Selain Bupati Apri, KPK juga menersangkakan Pelaksana Tugas Kepala Badan Pengusahaan Kawasan Perdagangan Bebas dan Pelabuhan Bebas Bintan Wilayah Kabupaten Bintan Saleh H Umar (MSU). Keduanya, dianggap penyidik merupakan individu yang paling dominan dalam kasus itu.
Dalam keterangan persnya, Kamis petang (12/8/2021/), Wakil Ketua KPK Alexander Marwata menjelaskan konstruksi perkara yang menjerat Apri dan Saleh. Mulanya, 4 Desember 2015, Ditjen Bea dan Cukai mengirimkan surat No. S-710/BC/2015 tentang Evaluasi Penetapan Barang Kena Cukai (BKC) ke Kawasan Perdagangan Bebas dan Pelabuhan Bebas.
Isi surat tersebut memberikan teguran kepada BP Bintan terkait jumlah kuota rokok yang diterbitkan BP Bintan pada 2015 adalah lebih besar dari yang seharusnya. 17 Februari 2016, Apri dilantik menjadi Bupati Bintan, yang secara ex-officio menjabat sebagai Wakil Ketua I Dewan Kawasan Bintan.
Selanjutnya, di awal Juni 2016 bertempat di salah satu hotel di Batam, Apri memerintahkan stafnya untuk mengumpulkan para distributor rokok yang mengajukan kuota rokok di BP Bintan. Dalam pertemuan itu, diduga terdapat penerimaan sejumlah uang oleh Apri dari para pengusaha rokok yang hadir.
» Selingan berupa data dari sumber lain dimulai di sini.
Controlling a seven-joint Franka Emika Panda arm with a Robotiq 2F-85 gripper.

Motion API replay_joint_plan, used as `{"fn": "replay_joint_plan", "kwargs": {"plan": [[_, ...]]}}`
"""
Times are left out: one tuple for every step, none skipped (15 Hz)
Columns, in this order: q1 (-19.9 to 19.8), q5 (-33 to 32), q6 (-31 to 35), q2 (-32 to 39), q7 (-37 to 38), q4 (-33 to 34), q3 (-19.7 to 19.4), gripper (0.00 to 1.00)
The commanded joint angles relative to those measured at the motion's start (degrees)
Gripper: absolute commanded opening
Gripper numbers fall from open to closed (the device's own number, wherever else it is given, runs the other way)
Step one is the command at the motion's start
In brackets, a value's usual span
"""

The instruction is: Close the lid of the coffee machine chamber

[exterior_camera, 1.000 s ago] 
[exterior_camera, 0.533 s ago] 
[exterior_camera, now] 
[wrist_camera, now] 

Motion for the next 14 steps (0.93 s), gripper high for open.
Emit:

“Menindaklanjuti pertemuan itu, AS dengan inisiatif pribadi melakukan penggantian personel BP Bintan dan memerintahkan Nurdin Basirun (Ketua Dewan Kawasan Bintan) menetapkan komposisi personel baru BP Bintan dengan menempatkan Azirwan sebagai Kepala BP Bintan dan MSU sebagai Wakil Kepala BP Bintan,” beber Alexander.
Pada Agustus 2016, Azirwan mengajukan pengunduran diri, sehingga tugas sebagai Kepala BP Bintan dilaksanakan sementara waktu oleh Saleh yang kemudian dalam kepemimpinannya menjadi dominan menetapkan kebijakan yang kini menjadi garapan KPK.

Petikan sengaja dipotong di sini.